1-5. 睡眠不足によって現れる症状例【脳の働きが低下する】
私たちの脳には「扁桃体」という部分があります。そして睡眠不足により、扁桃体の働きが活発に。
扁桃体の働きが活発になってしまうと、怒りを感じやすい状態となってしまいます。
また睡眠不足は、前頭葉の機能低下も招きます。そして、前頭葉が上手く働かないと集中力が低下。
日中、集中して物事と向き合うため、睡眠不足に陥らないようにしたいものです。
2. 睡眠不足が原因でなるかもしれない病気
睡眠不足によって、かかるリスクが高まる病気があります。
この章では3つの病気を例にとってお話ししますね。
2-1. 睡眠不足によって高まるリスク【うつ病】
睡眠不足によって、うつ病になる危険性が高まります。
うつ病になると、「気分の落ち込み」「注意力が低下してしまう」「食欲が湧かない」などの症状が現れます。
2-2. 睡眠不足によって高まるリスク【糖尿病】
睡眠不足は、すい臓が出す「インスリン」の働きにも悪影響を及ぼします。
そのため睡眠不足によって「糖尿病のリスクが高まる」と言われています。
2-3. 睡眠不足によって高まるリスク【高血圧】
睡眠不足によって、「高血圧」になるリスクが高まります。
そして、その高血圧は、脳卒中・心不全・心筋梗塞などになるリスクを高めてしまうのです。恐ろしいですよね…。
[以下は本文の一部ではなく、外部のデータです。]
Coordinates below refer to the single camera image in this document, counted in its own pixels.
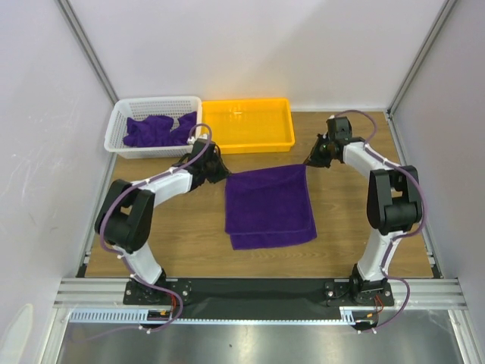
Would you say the yellow plastic tray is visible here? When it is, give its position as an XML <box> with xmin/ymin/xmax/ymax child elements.
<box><xmin>202</xmin><ymin>98</ymin><xmax>296</xmax><ymax>155</ymax></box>

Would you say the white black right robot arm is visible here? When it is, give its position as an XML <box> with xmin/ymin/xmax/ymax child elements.
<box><xmin>305</xmin><ymin>112</ymin><xmax>425</xmax><ymax>306</ymax></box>

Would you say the white slotted cable duct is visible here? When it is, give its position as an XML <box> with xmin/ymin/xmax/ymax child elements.
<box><xmin>69</xmin><ymin>307</ymin><xmax>374</xmax><ymax>326</ymax></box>

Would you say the aluminium frame rail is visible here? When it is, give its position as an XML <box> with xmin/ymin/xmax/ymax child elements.
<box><xmin>54</xmin><ymin>278</ymin><xmax>468</xmax><ymax>310</ymax></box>

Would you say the purple towel in basket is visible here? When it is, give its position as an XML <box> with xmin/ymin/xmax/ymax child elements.
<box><xmin>123</xmin><ymin>111</ymin><xmax>197</xmax><ymax>148</ymax></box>

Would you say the purple towel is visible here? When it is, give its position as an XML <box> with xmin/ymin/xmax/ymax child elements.
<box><xmin>225</xmin><ymin>164</ymin><xmax>318</xmax><ymax>250</ymax></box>
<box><xmin>123</xmin><ymin>111</ymin><xmax>197</xmax><ymax>148</ymax></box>

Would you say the white perforated plastic basket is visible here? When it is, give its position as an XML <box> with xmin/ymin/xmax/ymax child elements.
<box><xmin>104</xmin><ymin>96</ymin><xmax>202</xmax><ymax>159</ymax></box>

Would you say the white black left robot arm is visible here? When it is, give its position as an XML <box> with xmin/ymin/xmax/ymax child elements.
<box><xmin>94</xmin><ymin>138</ymin><xmax>230</xmax><ymax>303</ymax></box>

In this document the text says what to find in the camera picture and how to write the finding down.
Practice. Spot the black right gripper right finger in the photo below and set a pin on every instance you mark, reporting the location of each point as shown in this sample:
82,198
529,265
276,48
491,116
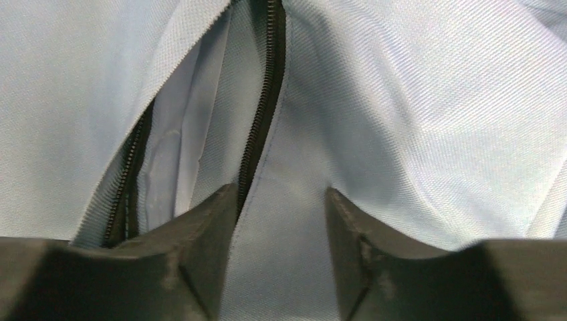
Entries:
382,274

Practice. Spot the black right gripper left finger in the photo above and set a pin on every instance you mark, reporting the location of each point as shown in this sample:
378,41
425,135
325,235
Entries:
174,272

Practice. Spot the blue grey student backpack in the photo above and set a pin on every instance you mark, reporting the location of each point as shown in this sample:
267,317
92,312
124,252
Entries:
445,120

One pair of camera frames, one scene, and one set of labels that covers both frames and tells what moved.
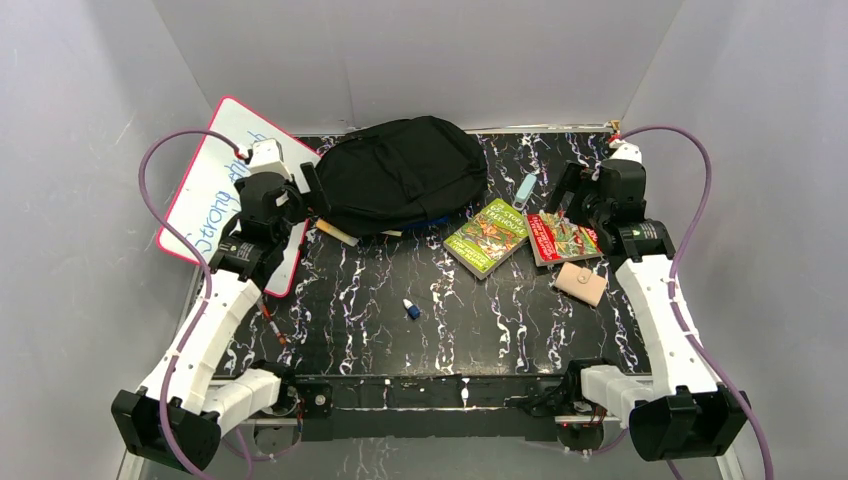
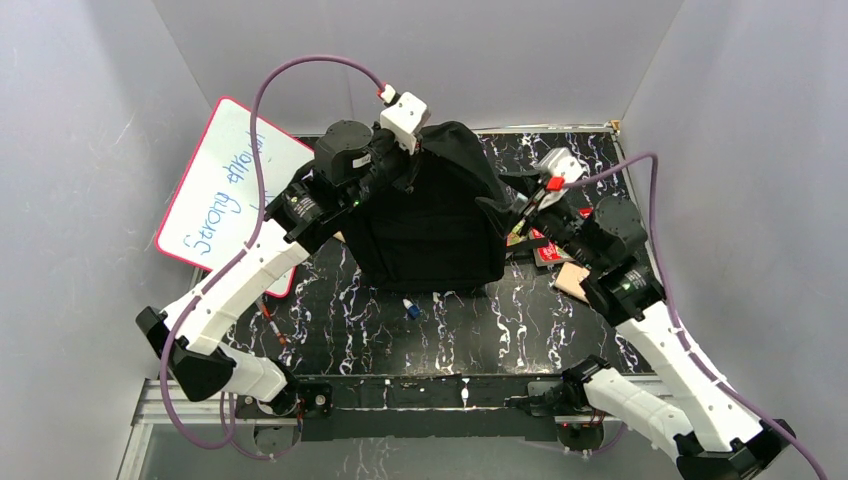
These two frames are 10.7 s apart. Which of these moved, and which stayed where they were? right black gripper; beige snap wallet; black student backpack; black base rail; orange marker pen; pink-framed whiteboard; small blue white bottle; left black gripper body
Moved: right black gripper; black student backpack; left black gripper body
Stayed: pink-framed whiteboard; black base rail; beige snap wallet; small blue white bottle; orange marker pen
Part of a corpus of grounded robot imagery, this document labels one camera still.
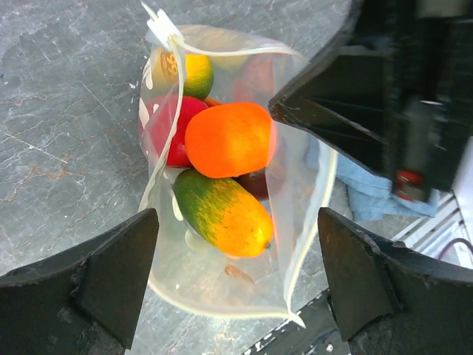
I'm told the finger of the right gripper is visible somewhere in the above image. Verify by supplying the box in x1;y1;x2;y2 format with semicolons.
268;47;387;174

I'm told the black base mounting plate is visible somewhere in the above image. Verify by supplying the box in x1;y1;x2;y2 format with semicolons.
242;289;350;355

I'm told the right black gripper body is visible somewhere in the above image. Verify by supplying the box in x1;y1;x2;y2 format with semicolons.
350;1;472;202

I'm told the green yellow mango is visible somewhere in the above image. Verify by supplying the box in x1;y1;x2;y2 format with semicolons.
173;169;273;258

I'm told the blue cloth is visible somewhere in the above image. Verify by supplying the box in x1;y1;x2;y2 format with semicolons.
335;154;440;222

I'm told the dark purple fruit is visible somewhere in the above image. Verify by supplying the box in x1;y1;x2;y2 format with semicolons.
234;169;268;200

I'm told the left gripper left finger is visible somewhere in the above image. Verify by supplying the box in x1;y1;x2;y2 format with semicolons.
1;209;159;354

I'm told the clear zip top bag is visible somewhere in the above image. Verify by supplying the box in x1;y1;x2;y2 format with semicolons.
138;10;337;324

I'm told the red bell pepper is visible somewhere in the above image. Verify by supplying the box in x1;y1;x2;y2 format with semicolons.
233;54;275;107

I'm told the yellow orange round fruit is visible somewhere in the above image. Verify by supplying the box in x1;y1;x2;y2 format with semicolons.
151;49;214;100

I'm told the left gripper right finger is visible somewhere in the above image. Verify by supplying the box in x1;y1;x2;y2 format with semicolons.
318;208;472;354

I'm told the red apple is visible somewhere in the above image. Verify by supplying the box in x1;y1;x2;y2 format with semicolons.
138;94;208;168

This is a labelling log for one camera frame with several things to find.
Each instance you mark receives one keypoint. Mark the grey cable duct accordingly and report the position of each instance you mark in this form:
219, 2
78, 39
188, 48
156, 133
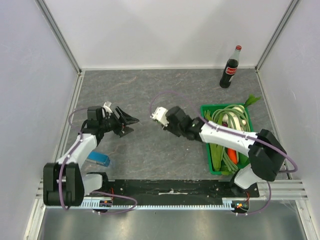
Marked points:
90, 204

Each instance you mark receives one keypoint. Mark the blue small box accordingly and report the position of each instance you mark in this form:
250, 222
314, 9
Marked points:
99, 159

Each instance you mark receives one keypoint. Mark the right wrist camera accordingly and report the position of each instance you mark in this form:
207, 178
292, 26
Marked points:
159, 116

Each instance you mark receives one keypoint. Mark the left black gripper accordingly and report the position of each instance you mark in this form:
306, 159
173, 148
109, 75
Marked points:
121, 130

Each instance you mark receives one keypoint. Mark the orange carrot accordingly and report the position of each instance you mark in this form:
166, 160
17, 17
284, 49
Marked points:
232, 154

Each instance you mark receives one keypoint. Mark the green long beans bundle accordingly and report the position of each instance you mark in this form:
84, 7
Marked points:
234, 117

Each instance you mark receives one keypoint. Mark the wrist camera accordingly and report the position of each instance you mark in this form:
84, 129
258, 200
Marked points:
159, 116
106, 109

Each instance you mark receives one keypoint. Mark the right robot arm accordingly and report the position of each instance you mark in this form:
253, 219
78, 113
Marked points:
262, 148

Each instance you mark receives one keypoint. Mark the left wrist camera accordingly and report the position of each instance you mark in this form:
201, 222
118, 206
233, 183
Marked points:
106, 109

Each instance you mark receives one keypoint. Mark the cola glass bottle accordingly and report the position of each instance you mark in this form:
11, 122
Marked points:
230, 68

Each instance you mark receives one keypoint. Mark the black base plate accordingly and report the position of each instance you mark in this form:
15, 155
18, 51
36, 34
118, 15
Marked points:
173, 192

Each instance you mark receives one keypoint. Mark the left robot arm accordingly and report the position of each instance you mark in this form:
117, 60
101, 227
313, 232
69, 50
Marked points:
63, 183
これから先健康であるためにも、睡眠不足解消のために動いていくようにしましょう!
3. ただの睡眠不足の症状ではない!「ナルコレプシー」について知ろう
「怠け者」と間違われることがある、「ナルコレプシー」についてお話しします。
ナルコレプシーの症状は、夜ちゃんと眠れている人にも出る可能性があります。自分が置かれている状況を問わず、日中に耐えがたいくらいの強烈な眠気に襲われる人はナルコレプシーかもしれません。
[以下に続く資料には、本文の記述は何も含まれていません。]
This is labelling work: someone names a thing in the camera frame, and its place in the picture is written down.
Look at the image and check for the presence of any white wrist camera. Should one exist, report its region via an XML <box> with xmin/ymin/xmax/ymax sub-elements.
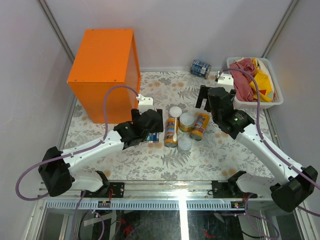
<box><xmin>136</xmin><ymin>94</ymin><xmax>155</xmax><ymax>114</ymax></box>
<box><xmin>215</xmin><ymin>71</ymin><xmax>234</xmax><ymax>89</ymax></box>

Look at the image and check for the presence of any aluminium mounting rail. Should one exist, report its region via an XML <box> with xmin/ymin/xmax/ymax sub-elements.
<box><xmin>37</xmin><ymin>180</ymin><xmax>307</xmax><ymax>201</ymax></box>

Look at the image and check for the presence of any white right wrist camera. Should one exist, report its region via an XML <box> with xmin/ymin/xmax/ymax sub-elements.
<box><xmin>215</xmin><ymin>71</ymin><xmax>234</xmax><ymax>89</ymax></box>

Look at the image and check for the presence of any orange wooden box shelf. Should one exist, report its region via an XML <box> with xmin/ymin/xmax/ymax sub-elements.
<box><xmin>67</xmin><ymin>29</ymin><xmax>141</xmax><ymax>124</ymax></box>

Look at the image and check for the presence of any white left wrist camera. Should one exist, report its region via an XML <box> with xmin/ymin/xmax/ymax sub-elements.
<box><xmin>136</xmin><ymin>94</ymin><xmax>155</xmax><ymax>114</ymax></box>

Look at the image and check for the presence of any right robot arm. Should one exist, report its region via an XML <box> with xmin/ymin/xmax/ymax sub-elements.
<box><xmin>195</xmin><ymin>85</ymin><xmax>318</xmax><ymax>213</ymax></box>

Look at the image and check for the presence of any lying yellow can with spoon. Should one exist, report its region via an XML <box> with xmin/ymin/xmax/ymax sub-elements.
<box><xmin>164</xmin><ymin>117</ymin><xmax>178</xmax><ymax>148</ymax></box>

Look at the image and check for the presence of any lying yellow porridge can right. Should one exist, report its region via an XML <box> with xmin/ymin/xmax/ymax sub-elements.
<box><xmin>190</xmin><ymin>113</ymin><xmax>210</xmax><ymax>141</ymax></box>

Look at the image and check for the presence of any lying blue tin can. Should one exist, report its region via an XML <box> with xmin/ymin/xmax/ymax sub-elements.
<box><xmin>190</xmin><ymin>59</ymin><xmax>212</xmax><ymax>79</ymax></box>

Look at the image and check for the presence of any pink cloth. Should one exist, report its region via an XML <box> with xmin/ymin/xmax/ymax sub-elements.
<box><xmin>229</xmin><ymin>58</ymin><xmax>257</xmax><ymax>102</ymax></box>

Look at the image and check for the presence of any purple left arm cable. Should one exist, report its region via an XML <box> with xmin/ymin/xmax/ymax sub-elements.
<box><xmin>15</xmin><ymin>84</ymin><xmax>140</xmax><ymax>201</ymax></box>

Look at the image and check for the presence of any white plastic basket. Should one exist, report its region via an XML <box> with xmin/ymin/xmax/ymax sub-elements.
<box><xmin>226</xmin><ymin>56</ymin><xmax>285</xmax><ymax>110</ymax></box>

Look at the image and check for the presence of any rear can white lid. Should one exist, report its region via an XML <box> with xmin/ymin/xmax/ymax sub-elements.
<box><xmin>169</xmin><ymin>106</ymin><xmax>183</xmax><ymax>118</ymax></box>

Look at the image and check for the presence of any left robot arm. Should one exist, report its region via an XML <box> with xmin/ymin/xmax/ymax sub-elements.
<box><xmin>38</xmin><ymin>109</ymin><xmax>164</xmax><ymax>198</ymax></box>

ナルコレプシーは寝不足ではなく「睡眠障害」。「自分はナルコレプシーかもしれない」と思ったら、病院できちんと診てもらってくださいね。
4. 生活を見直して、睡眠不足を解消しよう!
この章からは、睡眠不足の解消法についてお話ししていきます。
睡眠不足を解消したい場合、まずは自分の「生活」を見直してみましょう。
4-1. 生活を見直して睡眠不足を解消【カフェインの摂り方に注意する】
コーヒーや紅茶などに含まれる「カフェイン」には、みなさんご存知の通り「覚醒作用」があります。これは、人体に存在している、眠気を誘う原因となる「アデノシン」の働きを阻害するから。
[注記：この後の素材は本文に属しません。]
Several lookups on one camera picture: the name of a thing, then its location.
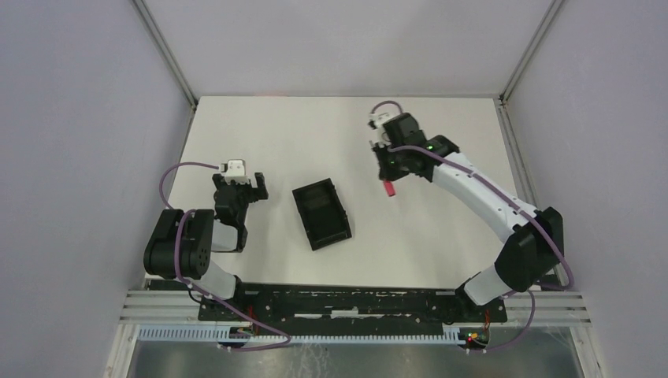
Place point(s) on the aluminium corner post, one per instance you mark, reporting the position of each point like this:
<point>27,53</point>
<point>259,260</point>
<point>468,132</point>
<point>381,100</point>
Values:
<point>544,26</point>
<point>154,31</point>

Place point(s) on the red handled black screwdriver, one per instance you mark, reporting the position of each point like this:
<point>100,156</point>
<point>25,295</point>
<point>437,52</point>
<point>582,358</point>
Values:
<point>389,188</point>

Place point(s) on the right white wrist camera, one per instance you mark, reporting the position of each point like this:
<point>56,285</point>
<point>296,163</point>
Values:
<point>377,120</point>

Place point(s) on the black plastic bin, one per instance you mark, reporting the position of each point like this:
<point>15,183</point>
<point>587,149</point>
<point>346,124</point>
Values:
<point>323,216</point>

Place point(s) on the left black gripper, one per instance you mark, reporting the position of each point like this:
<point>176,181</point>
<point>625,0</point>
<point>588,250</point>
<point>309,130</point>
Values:
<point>239,190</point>

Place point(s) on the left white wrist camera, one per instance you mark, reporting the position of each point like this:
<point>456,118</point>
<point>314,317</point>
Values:
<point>234,172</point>

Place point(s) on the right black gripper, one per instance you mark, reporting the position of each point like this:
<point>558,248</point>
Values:
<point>383,161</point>

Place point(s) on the aluminium frame rail front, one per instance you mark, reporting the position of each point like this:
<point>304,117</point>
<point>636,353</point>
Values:
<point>551,309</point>

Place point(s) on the left aluminium corner post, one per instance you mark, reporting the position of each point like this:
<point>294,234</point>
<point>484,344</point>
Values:
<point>154,31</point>

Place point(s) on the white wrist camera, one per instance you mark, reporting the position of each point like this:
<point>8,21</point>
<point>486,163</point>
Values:
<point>234,172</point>
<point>377,120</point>

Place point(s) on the right aluminium corner post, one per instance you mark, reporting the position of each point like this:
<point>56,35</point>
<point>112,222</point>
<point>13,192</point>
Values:
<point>544,26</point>

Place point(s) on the white slotted cable duct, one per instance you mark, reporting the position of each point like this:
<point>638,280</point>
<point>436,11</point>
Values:
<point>228,334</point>

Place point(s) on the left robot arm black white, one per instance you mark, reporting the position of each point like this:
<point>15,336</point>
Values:
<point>180,247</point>

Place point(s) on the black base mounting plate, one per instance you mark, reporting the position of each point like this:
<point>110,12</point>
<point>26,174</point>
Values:
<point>338,310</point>

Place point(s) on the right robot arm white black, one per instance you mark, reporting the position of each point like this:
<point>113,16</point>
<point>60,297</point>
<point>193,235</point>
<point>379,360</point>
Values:
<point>532,239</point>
そして、血液中のカフェイン濃度が弱くなってくる(一番濃かったときの半分くらい)のに、遅い人であれば5時間ほどかかります。そのことを考慮するのと、睡眠不足解消のため、夕方以降はカフェインは摂らないよう心がけたいものです。また「カフェインの摂りすぎ」は体調を崩す原因となりますので注意してください。
ちなみに、カフェインは、コーヒーや紅茶の他に、抹茶、ココア、ウーロン茶などにも含まれています。「自分がよく口にする飲み物に、カフェインが含まれているのか」を念のためチェックしておくといいかもしれませんね。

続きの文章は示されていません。